Los malayos, por cierto, no necesitaban ser animados. Se esforzaban furiosamente haciendo dar a la pesada barcaza verdaderos saltos.
Ya ninguno más dudaba que la pagoda subterránea hubiese sido asaltada. Las descargas se sucedían a las descargas y resonaban detrás de la roca.
Sandokan se había puesto a pasear por el puente como un tigre enjaulado. De vez en cuando se detenía para aguzar el oído, luego gritaba:
—¡Pronto! ¡Pronto, amigos! Asaltan a nuestros compañeros.
También Tremal-Naik se había puesto nerviosísimo y atormentaba el gatillo de su carabina, repitiendo a su vez:
—¡Sí pronto, pronto!
Un combate furioso debía haber sido empeñado delante de la entrada de la pagoda.
Sandokan distinguía claramente los disparos de las carabinas malayas que tenían un sonido más fuerte que las indias.
La bagala finalmente, bajo un último y más poderoso esfuerzo de los remeros, tocó la orilla casi de frente a la roca.
—¡Arrojen el ancla y síganme! —gritó Sandokan.
—¿Y el faquir? —preguntó Tremal-Naik.
—Que un hombre, pero uno solo, permanezca en su guardia —respondió Sandokan—. Ya no podrá escapar. Vamos, rápido y no hagan ruido. ¡Tomaremos a los indios por la espalda!
Brincaron a tierra y se metieron en los matorrales, mientras la fusilería continuaba retumbando con creciente intensidad repercutiendo bajo las inmensas bóvedas de verdor de los tara y de los densos bananos.
Los piratas corrían veloces, no obstante, sin hacer demasiado ruido, aún cuando las detonaciones de las carabinas cubriesen la rotura de las ramas.
Habiendo llegado a trescientos pasos de la entrada de la pagoda, Sandokan detuvo al pelotón diciendo:
—Paren aquí, y que ninguno se mueva hasta que no haya regresado. Ven Tremal-Naik: antes de empeñarnos a fondo vamos a contar a nuestros adversarios.
—Apruebo plenamente tu prudencia —respondió el bengalí—. Si nosotros fuésemos destruidos, Yanez y Surama estarían perdidos. Por consiguiente, no precipitemos las cosas.
Se arrojaron a tierra y se alejaron, arrastrándose a través de un denso matorral de bananos silvestres.
Habiendo alcanzado el margen el mismo se detuvieron.
—Ahí están —había susurrado Sandokan—. ¡Son los sijes! Me lo había imaginado.
—¿Muchos?
—Una cuarentena por lo menos.
Tremal-Naik se impulsó un poco más adelante, asomando la cabeza a través de las inmensas hojas de un banano.
Una cuarentena de hombres disparaba sin interrupción hacia la entrada de la pagoda subterránea.
Eran todos sijes y los comandaba un capitán que llevaba sobre el casco un gran penacho de plumas rojas.
Para ofrecer el menor blanco posible, estaban todos tendidos boca abajo, sin embargo, siete u ocho soldados yacían sin vida delante de la pagoda.

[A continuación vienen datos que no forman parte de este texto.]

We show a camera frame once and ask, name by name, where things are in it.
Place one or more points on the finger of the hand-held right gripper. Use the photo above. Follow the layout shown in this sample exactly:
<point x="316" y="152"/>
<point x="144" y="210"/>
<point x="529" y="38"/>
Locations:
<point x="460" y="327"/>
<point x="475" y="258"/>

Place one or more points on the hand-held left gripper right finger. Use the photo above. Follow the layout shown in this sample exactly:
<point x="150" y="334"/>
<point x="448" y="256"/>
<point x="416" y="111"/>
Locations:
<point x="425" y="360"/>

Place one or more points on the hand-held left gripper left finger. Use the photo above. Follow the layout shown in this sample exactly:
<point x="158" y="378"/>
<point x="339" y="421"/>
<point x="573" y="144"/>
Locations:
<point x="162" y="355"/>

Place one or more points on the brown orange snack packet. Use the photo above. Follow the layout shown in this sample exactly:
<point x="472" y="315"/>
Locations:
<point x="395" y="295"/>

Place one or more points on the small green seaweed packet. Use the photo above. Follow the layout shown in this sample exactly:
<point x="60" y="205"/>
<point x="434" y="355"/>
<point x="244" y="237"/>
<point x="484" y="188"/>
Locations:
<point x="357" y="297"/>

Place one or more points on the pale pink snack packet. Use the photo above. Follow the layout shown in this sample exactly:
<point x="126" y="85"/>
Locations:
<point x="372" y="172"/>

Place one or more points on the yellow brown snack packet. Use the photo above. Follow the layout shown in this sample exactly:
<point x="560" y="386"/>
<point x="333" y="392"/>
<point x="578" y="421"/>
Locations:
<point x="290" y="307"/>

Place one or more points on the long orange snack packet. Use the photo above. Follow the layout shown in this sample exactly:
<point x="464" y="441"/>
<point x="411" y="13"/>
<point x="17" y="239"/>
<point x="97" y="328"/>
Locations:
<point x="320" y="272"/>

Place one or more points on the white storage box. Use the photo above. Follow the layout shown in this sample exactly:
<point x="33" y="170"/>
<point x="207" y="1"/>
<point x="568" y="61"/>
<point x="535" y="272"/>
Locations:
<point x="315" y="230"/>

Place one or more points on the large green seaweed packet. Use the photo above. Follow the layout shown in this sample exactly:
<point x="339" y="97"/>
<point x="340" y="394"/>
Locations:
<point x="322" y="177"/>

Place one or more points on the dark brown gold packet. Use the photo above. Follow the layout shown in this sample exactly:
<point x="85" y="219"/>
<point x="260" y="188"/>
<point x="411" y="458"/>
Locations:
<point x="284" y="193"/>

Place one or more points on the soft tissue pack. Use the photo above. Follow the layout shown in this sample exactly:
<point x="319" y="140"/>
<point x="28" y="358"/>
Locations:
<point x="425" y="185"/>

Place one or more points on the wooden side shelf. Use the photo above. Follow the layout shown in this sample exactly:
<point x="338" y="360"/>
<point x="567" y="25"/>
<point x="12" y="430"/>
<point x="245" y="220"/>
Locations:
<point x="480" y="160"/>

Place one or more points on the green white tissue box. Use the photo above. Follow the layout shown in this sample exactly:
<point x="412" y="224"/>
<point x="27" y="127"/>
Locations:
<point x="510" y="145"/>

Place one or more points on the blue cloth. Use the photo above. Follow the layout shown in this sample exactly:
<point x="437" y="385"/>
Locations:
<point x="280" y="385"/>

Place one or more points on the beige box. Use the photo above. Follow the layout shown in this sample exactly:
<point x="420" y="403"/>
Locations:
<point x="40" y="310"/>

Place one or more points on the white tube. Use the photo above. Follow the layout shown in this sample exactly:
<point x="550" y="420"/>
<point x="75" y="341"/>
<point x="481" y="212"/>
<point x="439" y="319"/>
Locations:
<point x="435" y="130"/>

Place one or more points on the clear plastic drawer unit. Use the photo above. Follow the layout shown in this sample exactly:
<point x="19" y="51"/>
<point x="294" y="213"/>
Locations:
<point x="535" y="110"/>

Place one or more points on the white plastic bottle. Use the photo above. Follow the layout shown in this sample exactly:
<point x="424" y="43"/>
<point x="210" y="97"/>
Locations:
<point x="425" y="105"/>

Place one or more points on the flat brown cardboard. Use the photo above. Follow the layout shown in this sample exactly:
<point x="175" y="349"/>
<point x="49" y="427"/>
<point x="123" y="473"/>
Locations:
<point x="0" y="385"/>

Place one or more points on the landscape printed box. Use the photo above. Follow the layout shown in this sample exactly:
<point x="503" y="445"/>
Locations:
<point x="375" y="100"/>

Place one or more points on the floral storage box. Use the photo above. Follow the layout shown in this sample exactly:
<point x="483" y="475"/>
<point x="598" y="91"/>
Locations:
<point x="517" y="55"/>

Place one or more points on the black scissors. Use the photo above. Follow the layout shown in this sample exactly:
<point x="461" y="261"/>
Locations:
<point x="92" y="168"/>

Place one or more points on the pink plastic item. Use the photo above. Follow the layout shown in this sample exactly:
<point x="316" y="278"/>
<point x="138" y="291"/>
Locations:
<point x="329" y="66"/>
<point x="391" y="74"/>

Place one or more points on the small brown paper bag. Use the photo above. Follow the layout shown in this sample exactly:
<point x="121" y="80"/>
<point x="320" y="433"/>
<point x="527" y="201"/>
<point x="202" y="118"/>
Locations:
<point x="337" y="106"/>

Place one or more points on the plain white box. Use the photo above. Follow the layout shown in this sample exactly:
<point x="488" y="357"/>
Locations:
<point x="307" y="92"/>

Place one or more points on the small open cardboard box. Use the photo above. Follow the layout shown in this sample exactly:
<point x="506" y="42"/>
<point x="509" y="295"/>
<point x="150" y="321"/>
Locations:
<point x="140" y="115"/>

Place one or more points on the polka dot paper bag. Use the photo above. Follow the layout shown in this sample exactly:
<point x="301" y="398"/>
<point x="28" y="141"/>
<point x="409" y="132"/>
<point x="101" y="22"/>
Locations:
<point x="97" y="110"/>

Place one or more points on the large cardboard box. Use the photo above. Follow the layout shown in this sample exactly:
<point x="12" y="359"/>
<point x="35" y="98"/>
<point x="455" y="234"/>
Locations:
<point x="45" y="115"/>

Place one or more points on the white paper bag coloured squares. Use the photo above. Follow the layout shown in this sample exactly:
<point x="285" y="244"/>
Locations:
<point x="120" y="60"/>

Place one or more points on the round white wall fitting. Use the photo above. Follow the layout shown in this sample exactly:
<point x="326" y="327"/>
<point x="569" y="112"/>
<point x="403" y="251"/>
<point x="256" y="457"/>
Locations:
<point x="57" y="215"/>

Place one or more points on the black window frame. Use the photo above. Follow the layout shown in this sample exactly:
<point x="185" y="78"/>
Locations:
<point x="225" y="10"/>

Probablemente aquellos valerosos guerreros habían intentado tomar por asalto el refugio y habían sido rechazados.
—¿Qué dices de hacer, Sandokan? —preguntó Tremal-Naik.
—Asaltarlos por la espalda, sin retraso —respondió el pirata—, no obstante, te confío a ti un peligroso encargo.
—¿Cuál?
—Aquel de apoderarte del capitán de los sijes. Aquel hombre me es absolutamente necesario.
—Vivo o muerto te lo traeré.
—Es vivo que lo necesito. Vamos a llamar a nuestros hombres.
Volvieron a atravesar el matorral y alcanzaron a los malayos que parecían agitados por meter mano, empezando a embriagarse con el olor a pólvora.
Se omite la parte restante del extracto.